Watch "Elegy" Trailer

Elegy Poster

In directing Elegy, acclaimed Spanish director ISABEL COIXET (My Life With Me, The Secret Life of Words) becomes the first female filmmaker to take on the celebrated and controversial work of novelist Philip Roth, winner of the Pulitzer Prize in fiction. She brings to the job an intense concentration on the inner lives of her characters. The film presents the contest of passion between an extraordinary young woman—Consuela, played by PENÉLOPE CRUZ (Volver, All About My Mother)—and a sophisticated college professor—David Kepesh, played by BEN KINGSLEY (Gandhi, Sexy Beast)—without taking sides or making final judgments. What might easily be considered a masculine-oriented tale of seduction and its consequences becomes a penetrating investigation of the power of love and its lasting effects—both on the beauty and on the beholder.

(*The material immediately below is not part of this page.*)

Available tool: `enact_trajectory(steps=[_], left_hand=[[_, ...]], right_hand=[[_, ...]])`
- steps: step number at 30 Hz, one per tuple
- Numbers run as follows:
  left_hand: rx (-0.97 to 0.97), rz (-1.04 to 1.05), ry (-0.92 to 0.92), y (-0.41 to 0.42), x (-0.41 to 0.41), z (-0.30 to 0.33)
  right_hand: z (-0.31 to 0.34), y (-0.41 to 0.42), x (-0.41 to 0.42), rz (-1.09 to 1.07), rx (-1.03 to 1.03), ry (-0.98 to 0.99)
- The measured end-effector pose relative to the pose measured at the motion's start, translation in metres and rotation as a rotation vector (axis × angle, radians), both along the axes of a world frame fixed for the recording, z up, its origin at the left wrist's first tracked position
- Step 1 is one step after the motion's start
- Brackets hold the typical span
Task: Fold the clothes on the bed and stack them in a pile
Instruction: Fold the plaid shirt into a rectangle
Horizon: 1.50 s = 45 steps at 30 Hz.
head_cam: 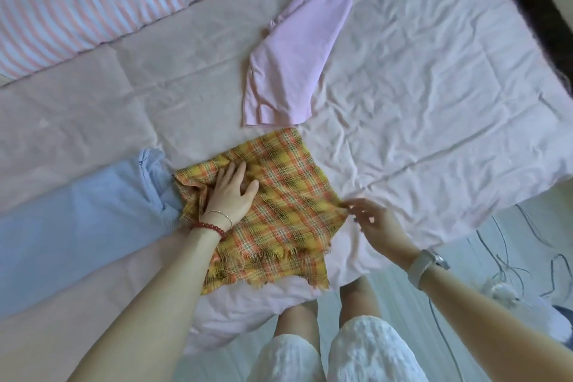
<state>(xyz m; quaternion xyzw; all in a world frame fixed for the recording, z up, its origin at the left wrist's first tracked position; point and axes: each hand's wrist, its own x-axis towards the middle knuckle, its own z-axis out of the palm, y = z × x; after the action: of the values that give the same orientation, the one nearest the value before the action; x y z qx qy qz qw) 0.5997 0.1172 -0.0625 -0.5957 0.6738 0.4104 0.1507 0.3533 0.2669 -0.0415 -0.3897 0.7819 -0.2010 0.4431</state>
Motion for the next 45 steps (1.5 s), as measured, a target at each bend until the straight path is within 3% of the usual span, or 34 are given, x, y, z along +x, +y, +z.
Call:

“I’m at a point in my life where I try to understand people—to understand men,” Coixet says. “In Elegy, David Kepesh tries to escape by focusing on sex; yet, at the end, through sex he finds love. I think it quite moving.” In pivotal ways, the director sees Cruz’s less experienced. Consuela as the more powerful one: “She is the stronger of the two. She wants what she wants, and she is not ashamed.”

Self-assured Professor Kepesh seems to know everything, but in the face of consuming passion, he has a lot to learn. In the very first scene of the movie, we meet him in full celebrity mode, appearing on The Charlie Rose Show to promote his provocative new book on the hidden origins of American hedonism. An outspoken advocate of “Sexual Happiness”, Kepesh evokes its roots in the little-known colonial community of “Merrymount,” founded by rebel Thomas Morton only thirty miles from Plymouth Rock. A haven for rebels, outsiders and freethinkers, the settlement soon disappeared. As Kepesh declares: “The Puritans shut them down.” It took until the 1960s—the decade of the professor’s own coming of age—for their suppressed message of liberation to explode again on American soil. Wry, articulate and playful, Kepesh defines himself as a proud spiritual descendant of these pioneer rebels. Yet, in dealing with “the carnal aspects of the human comedy,” even a longtime rebel lives by rules.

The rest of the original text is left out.